Problem:
In the data below, set down exactly the lines from the one containing "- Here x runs" up to and including the one containing "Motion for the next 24". Leave the pictures out.

====

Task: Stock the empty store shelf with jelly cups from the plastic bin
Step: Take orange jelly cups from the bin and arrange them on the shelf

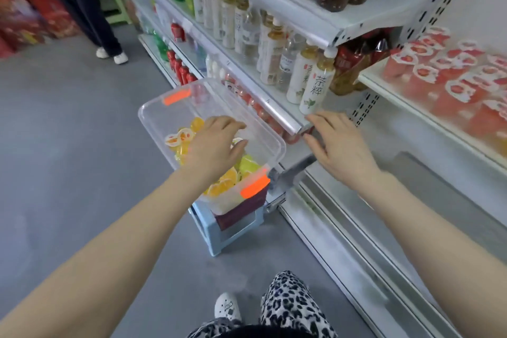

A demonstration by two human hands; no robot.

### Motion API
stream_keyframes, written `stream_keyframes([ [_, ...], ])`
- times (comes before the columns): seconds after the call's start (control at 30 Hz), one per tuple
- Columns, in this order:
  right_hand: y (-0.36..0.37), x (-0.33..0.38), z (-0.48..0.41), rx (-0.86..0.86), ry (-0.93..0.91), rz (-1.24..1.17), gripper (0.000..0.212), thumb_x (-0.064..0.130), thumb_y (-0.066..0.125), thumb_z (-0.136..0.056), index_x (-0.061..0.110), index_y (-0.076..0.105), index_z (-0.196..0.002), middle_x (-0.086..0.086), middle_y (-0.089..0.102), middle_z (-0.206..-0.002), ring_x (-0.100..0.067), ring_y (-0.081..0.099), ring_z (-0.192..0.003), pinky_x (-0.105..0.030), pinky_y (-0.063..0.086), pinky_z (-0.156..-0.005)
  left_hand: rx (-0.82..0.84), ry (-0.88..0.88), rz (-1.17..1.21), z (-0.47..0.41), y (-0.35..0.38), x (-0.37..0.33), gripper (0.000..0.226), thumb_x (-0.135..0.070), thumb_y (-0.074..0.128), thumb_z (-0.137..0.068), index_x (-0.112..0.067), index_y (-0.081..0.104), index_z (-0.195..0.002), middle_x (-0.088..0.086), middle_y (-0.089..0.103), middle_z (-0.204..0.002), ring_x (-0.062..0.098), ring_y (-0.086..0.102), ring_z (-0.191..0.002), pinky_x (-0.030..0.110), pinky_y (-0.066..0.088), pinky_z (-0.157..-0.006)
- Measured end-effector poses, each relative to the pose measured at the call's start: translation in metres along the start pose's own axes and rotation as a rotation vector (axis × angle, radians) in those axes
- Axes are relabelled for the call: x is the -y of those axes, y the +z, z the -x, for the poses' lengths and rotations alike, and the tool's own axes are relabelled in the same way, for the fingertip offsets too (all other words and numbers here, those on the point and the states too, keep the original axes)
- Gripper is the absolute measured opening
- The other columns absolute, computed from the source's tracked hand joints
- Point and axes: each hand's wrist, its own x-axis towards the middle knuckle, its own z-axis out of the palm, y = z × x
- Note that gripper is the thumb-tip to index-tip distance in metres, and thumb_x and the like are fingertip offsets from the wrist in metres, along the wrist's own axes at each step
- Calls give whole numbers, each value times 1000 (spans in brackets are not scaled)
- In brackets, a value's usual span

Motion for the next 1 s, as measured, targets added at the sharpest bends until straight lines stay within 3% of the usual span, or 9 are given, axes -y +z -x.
stream_keyframes([
  [0.23, 84, 35, -38, 276, -132, -112, 39, 21, 60, -94, 3, 59, -129, -15, 60, -124, -36, 54, -114, -43, 38, -104, 111, -269, 9, 28, 20, 80, 33, -28, 60, -93, -15, 63, -124, 7, 61, -119, 30, 49, -118, 39, 40, -97],
  [0.4, 151, 46, -74, 547, -240, -129, 47, 32, 55, -95, 15, 50, -138, -6, 55, -133, -28, 47, -123, -35, 33, -105, 153, -368, 6, 19, 43, 114, 33, -27, 57, -95, -17, 62, -126, 5, 61, -120, 28, 47, -118, 37, 39, -100],
  [0.53, 201, 58, -99, 724, -333, -85, 51, 34, 56, -94, 19, 46, -141, -5, 53, -136, -26, 46, -126, -36, 36, -103, 158, -385, -22, 9, 62, 130, 30, -26, 57, -94, -18, 65, -122, 4, 65, -116, 28, 49, -117, 35, 37, -103],
  [0.77, 269, 92, -133, 862, -537, -44, 52, 18, 49, -99, 21, 34, -148, -2, 40, -147, -26, 39, -131, -35, 34, -108, 103, -405, -14, 9, 70, 137, 30, -10, 59, -84, -13, 71, -112, 4, 69, -106, 30, 55, -110, 41, 44, -98],
  [0.9, 292, 96, -137, 851, -680, -12, 47, 5, 39, -97, 17, 42, -142, -3, 45, -140, -26, 39, -122, -37, 38, -102, 87, -404, -15, 9, 72, 140, 30, -8, 59, -84, -12, 71, -110, 4, 70, -106, 29, 56, -108, 39, 44, -97],
  [1.0, 297, 95, -145, 887, -712, 27, 43, 10, 45, -96, 20, 45, -138, -3, 47, -135, -27, 40, -121, -39, 43, -96, 48, -398, -17, 9, 75, 139, 29, -5, 61, -81, -12, 73, -107, 3, 70, -103, 28, 57, -105, 39, 45, -96],
])
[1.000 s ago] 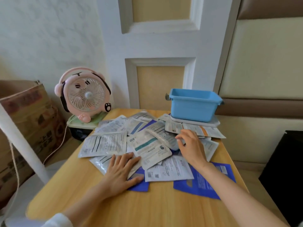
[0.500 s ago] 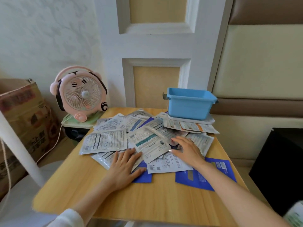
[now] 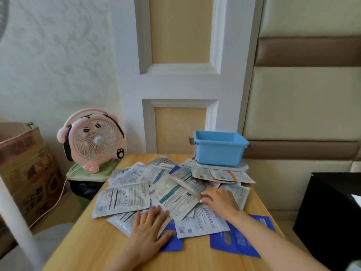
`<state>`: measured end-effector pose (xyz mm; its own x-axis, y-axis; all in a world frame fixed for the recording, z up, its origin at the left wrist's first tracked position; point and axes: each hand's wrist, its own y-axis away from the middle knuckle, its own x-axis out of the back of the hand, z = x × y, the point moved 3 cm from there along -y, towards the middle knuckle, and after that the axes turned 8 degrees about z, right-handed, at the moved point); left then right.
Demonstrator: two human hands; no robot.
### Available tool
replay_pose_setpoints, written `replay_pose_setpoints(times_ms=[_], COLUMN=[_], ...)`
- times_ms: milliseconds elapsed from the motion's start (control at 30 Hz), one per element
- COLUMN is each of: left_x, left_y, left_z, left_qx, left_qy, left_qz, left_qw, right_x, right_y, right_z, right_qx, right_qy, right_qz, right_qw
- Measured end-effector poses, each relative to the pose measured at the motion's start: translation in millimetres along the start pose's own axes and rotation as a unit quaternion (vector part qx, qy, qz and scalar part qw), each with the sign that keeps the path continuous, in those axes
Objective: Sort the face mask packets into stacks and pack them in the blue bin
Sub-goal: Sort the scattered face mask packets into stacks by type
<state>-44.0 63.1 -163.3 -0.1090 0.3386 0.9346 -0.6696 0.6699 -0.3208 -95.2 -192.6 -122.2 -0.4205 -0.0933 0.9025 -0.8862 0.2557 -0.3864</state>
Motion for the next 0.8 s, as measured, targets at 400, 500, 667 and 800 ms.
replay_pose_setpoints(times_ms=[400, 500, 667, 800], left_x=[10, 2, 1, 21], left_y=[-3, -1, 2, 0], left_z=[8, 5, 6, 9], left_qx=[0.021, 0.017, -0.005, -0.030], left_qy=[0.040, 0.021, 0.024, 0.085], left_qz=[0.027, 0.023, 0.041, 0.177], left_qw=[0.999, 0.999, 0.999, 0.980], right_x=[11, 0, -6, 49], right_y=[-7, -6, -2, -2], right_z=[-2, -4, -2, -27], right_qx=[-0.064, -0.042, 0.010, 0.119], right_qy=[-0.067, -0.034, 0.014, -0.031], right_qz=[-0.016, 0.006, 0.042, 0.227], right_qw=[0.996, 0.999, 0.999, 0.966])
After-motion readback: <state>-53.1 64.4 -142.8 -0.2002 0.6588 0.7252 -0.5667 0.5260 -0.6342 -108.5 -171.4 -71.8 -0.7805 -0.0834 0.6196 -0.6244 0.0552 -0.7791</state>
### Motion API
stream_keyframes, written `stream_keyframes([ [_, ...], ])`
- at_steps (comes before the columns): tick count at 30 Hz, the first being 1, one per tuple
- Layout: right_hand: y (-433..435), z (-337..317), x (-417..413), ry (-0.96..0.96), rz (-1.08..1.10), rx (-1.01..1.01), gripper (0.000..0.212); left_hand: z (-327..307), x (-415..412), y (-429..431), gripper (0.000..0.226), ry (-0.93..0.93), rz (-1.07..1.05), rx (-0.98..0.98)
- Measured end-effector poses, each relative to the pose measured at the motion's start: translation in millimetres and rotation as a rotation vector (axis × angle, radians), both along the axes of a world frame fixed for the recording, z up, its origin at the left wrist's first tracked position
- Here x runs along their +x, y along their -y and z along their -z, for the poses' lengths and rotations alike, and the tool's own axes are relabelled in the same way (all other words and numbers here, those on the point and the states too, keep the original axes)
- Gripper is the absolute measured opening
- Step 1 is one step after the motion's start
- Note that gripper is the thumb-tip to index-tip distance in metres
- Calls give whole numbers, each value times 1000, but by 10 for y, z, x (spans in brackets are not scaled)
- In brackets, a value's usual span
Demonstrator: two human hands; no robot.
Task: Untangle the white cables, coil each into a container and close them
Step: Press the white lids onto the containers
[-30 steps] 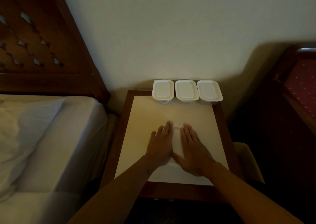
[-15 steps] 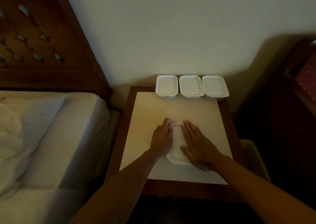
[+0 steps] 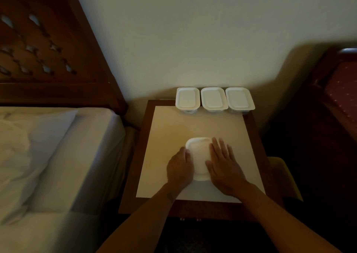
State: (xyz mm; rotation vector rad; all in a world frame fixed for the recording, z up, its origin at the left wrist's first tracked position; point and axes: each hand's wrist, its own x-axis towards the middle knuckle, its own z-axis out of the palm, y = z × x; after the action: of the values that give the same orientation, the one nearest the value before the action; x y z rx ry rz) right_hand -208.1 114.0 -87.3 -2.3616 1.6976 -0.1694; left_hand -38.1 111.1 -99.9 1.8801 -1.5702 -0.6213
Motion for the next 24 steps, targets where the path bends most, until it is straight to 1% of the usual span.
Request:
stream_keyframes([
  [2, -13, -67, 6, 10, -6, -38, 72, -32, 128, 18, 37, -33, 8, -7],
  [3, -62, -96, 12, 37, -14, -59, 74, -36, 223, 23, 36, -4, 6, -12],
  [4, -137, -112, 23, 55, -48, -64, 76, -29, 338, 28, 33, 79, 11, -14],
  [5, -213, -122, 41, 46, -100, -61, 78, -7, 460, 33, 33, 206, 29, -8],
  [7, -299, -101, 90, -24, -216, -71, 79, 60, 699, 43, 42, 434, 108, 42],
  [9, -252, -78, 173, -64, -258, -59, 76, 108, 886, 75, 50, 535, 182, 109],
  [12, -45, -51, 367, -52, -286, -66, 69, 154, 1065, 168, 57, 568, 225, 177],
  [14, 146, -13, 511, -58, -313, -67, 68, 180, 1129, 217, 58, 568, 224, 193],
  [19, 775, 53, 977, -37, -346, -78, 67, 254, 1213, 364, 60, 542, 195, 119],
  [24, 1324, 74, 1362, -26, -360, -54, 65, 390, 1224, 475, 63, 599, 149, 104],
])
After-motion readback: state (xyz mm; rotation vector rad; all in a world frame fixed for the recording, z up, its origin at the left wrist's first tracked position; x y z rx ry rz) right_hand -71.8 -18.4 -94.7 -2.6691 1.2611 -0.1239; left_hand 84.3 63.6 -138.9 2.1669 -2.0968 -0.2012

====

Output:
- Here x runs along their +x, y along their -y and z along their -z, for the poses' lengths and rotations alike, and the tool's own axes are relabelled in the same way (all other words and numbers here, those on the point and the states too, keep the original axes)
- Gripper is the absolute measured opening
- Step 1 is one step after the motion's start
- Note that gripper is the thumb-tip to index-tip distance in metres
- Calls give whole numbers, each value times 1000, but by 10 for y, z, x (spans in brackets are not scaled)
- In brackets, a value's usual span
Demonstrator: two human hands; no robot.
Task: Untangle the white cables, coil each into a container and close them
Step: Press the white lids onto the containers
[-30 steps] 
[-15 steps] 
[+0 steps] 
State: (xyz mm; rotation vector rad; all in a world frame fixed for the recording, z up, its origin at the left wrist's first tracked position; point and axes: each hand's wrist, its own x-axis towards the middle knuckle, its own z-axis out of the palm, y = z × x; after the action: of the values that give the same orientation, the one nearest the value before the action; x y z rx ry rz) right_hand -208.1 114.0 -87.3 -2.3616 1.6976 -0.1694; left_hand -38.1 111.1 -99.9 1.8801 -1.5702 -0.6213
Motion for the next 24 steps, targets where the path bends most, until it is straight to 1% of the usual span.

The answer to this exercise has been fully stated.